Running things in parallel can also be implemented using multiple processes in Python. I had written a blog post on this topic a while ago, you can find it here

http://multicodecjukebox.blogspot.de/2010/11/parallelizing-multiprocessing-commands.html

Basically, the idea is to use "worker processes" which independently retrieve jobs from a queue and then complete these jobs.

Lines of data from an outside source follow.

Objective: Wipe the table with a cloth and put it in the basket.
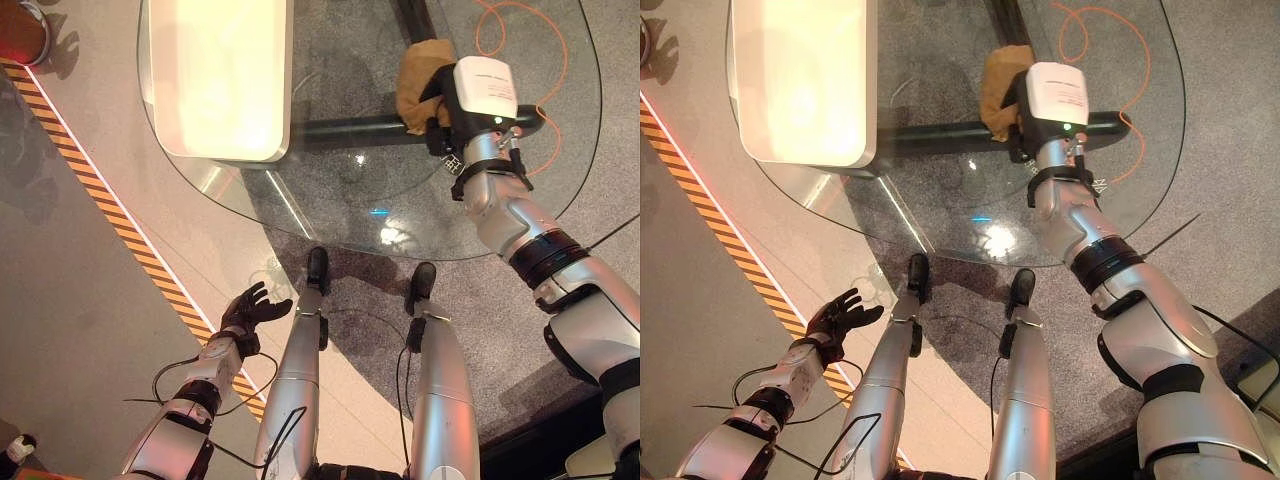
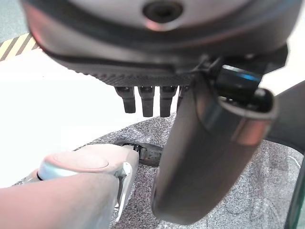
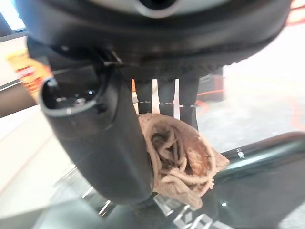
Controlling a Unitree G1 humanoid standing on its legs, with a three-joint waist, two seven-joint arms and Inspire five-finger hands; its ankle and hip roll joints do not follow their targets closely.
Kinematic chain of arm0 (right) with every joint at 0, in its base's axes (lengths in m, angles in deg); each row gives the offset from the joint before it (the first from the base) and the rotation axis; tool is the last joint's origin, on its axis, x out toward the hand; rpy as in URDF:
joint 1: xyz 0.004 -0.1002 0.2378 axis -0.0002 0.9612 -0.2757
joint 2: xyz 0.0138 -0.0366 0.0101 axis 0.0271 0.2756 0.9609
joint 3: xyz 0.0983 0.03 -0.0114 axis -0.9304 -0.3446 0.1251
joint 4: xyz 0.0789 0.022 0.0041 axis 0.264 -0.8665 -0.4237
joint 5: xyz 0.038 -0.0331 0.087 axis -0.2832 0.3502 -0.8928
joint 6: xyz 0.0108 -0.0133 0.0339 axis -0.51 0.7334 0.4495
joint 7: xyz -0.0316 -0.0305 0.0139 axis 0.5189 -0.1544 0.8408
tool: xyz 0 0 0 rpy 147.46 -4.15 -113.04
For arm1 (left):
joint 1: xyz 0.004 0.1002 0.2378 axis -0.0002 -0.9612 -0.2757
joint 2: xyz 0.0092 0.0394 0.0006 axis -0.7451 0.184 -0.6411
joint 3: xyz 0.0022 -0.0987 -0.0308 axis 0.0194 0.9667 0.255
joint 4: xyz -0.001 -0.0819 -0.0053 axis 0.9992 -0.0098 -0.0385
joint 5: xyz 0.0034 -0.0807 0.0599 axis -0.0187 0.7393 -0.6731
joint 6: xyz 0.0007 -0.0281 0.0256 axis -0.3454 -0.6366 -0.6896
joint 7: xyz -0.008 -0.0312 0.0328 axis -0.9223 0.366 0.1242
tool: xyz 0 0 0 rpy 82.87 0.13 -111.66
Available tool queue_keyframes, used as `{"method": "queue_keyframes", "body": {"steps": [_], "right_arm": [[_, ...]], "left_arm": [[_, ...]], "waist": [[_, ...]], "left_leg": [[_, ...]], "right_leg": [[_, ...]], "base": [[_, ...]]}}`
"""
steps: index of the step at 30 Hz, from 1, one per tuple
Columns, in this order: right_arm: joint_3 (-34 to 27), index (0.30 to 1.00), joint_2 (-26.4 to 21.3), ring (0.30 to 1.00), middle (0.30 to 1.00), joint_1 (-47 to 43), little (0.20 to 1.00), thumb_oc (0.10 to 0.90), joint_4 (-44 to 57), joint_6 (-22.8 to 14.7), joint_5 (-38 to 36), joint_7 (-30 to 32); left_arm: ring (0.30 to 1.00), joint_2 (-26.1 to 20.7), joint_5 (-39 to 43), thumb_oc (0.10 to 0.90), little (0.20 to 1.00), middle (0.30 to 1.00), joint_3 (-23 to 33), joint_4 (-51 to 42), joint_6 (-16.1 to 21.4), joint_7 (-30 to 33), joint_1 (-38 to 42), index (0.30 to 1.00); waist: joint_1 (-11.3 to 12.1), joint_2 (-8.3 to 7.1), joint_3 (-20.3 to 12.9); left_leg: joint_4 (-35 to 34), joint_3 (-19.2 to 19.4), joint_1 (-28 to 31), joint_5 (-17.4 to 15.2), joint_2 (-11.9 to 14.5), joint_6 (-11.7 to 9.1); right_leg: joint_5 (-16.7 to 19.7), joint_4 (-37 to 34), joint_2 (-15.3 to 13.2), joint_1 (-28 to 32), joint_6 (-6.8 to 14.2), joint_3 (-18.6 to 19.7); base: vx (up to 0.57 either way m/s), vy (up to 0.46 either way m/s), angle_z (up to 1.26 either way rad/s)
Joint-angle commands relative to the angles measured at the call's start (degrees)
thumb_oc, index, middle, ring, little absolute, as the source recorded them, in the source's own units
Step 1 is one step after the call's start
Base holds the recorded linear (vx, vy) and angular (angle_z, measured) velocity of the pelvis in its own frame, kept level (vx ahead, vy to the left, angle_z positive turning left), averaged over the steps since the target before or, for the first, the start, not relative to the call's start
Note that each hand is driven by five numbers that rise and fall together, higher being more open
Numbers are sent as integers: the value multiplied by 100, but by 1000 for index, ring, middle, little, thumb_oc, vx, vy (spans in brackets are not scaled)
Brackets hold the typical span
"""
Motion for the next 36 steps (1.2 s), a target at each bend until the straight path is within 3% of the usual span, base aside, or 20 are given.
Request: {"method": "queue_keyframes", "body": {"steps": [1,9,26,36], "right_arm": [[275,300,263,300,300,-169,200,100,1017,-679,539,-292],[322,300,590,300,300,310,200,100,1716,-988,769,-928],[421,300,775,300,300,820,200,100,2357,-1252,456,-1476],[404,300,834,300,300,927,200,100,2511,-1006,405,-1199]], "left_arm": [[900,-34,-116,800,900,900,116,145,167,105,-208,900],[900,69,-152,800,900,900,138,165,201,186,-189,900],[900,168,-162,800,900,900,128,274,248,243,-122,900],[900,196,-74,800,900,900,116,325,301,303,-36,900]], "waist": [[162,-141,-129],[96,-160,-129],[27,-199,-129],[-9,-176,-129]], "left_leg": [[225,438,77,-310,-683,571],[190,471,67,-273,-684,558],[129,461,49,-225,-687,551],[135,456,57,-209,-697,548]], "right_leg": [[61,-470,520,190,-262,-679],[102,-520,527,171,-251,-651],[147,-547,556,127,-231,-614],[173,-539,549,110,-225,-571]], "base": [[0,0,0],[0,0,0],[0,0,0],[0,0,0]]}}
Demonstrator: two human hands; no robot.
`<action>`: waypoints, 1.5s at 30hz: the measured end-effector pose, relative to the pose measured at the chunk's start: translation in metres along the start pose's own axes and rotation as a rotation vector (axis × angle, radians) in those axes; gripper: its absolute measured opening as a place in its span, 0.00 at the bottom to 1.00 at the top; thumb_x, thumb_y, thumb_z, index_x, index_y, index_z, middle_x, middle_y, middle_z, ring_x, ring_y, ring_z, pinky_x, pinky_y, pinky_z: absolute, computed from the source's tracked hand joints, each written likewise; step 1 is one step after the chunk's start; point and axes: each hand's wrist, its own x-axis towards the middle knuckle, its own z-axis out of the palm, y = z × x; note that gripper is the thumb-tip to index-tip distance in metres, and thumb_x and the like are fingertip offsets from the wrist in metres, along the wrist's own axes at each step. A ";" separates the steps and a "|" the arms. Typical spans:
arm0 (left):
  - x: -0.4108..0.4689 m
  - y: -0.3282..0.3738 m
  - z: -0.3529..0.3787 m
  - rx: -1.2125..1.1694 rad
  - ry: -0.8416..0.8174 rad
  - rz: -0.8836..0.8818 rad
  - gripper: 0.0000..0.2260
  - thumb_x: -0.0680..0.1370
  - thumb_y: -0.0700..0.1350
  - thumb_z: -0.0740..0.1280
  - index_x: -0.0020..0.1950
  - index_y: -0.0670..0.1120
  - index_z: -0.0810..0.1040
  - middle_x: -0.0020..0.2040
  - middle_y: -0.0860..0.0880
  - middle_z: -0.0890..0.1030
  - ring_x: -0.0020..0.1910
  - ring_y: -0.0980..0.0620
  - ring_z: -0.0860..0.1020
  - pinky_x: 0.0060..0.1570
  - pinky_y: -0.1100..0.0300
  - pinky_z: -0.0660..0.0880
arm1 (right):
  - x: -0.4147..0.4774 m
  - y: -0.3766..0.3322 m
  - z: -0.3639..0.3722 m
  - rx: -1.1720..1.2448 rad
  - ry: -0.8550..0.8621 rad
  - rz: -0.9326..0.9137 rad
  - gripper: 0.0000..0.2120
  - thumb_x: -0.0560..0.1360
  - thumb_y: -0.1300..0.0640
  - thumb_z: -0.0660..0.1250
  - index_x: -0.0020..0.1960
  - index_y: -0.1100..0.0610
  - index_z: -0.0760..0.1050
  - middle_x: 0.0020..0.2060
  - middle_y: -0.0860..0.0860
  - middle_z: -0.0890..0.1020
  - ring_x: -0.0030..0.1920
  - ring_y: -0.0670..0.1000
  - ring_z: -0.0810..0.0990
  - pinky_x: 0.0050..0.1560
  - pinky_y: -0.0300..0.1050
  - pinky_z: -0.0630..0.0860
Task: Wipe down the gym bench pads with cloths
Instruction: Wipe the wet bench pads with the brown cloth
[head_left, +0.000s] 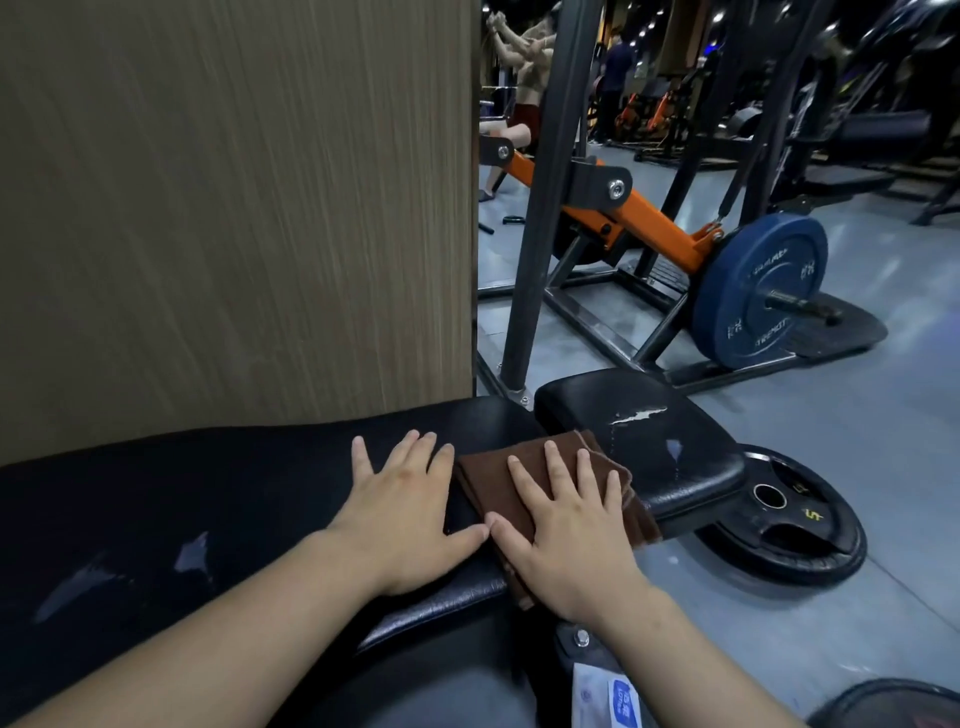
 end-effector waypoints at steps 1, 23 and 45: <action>0.000 0.001 0.002 -0.001 0.021 -0.010 0.43 0.76 0.71 0.55 0.81 0.46 0.47 0.82 0.46 0.48 0.80 0.49 0.42 0.74 0.32 0.41 | 0.005 0.000 -0.002 -0.008 -0.016 0.003 0.44 0.66 0.26 0.34 0.80 0.40 0.46 0.80 0.53 0.44 0.78 0.60 0.37 0.74 0.65 0.35; 0.029 0.064 0.005 -0.050 0.015 0.050 0.34 0.80 0.67 0.50 0.80 0.50 0.52 0.82 0.48 0.50 0.80 0.46 0.45 0.73 0.31 0.42 | -0.005 0.106 -0.036 -0.214 0.131 0.227 0.26 0.82 0.45 0.55 0.76 0.55 0.63 0.77 0.63 0.60 0.77 0.61 0.58 0.72 0.62 0.59; 0.068 0.064 0.009 0.137 -0.261 -0.053 0.43 0.73 0.77 0.42 0.80 0.54 0.37 0.81 0.44 0.38 0.79 0.39 0.40 0.72 0.31 0.37 | 0.103 0.090 -0.029 -0.058 -0.064 -0.037 0.31 0.80 0.37 0.51 0.80 0.42 0.47 0.80 0.49 0.42 0.79 0.57 0.40 0.73 0.68 0.37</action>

Works quite well in my experience.

Comments

1

You can do it using threads. This is very short and (not tested) example with very ugly if-else on what you are actually doing in the thread, but you can write you own worker classes..

import threading

class Worker(threading.Thread):
    def __init__(self, i):
        self._i = i
        super(threading.Thread,self).__init__()

    def run(self):
        if self._i == 1:
            self.result = do_this()
        elif self._i == 2:
            self.result = do_that()

threads = []
nproc = 24 
for i in xrange(nproc):
    #Run program in parallel        
    w = Worker(i)
    threads.append(w)
    w.start()
    w.join()

# ...now all threads are done

#Combine files generated by the parallel step
for i in xrange(nproc):
    handle = open('Niben_%s_structures' % (zfile_name), 'w')
    ...etc...

1 Comment

This actually doesn't do anything in parallel, due to the join() blocking (preventing the other threads from starting) until the thread finishes. See my answer for how to get around this.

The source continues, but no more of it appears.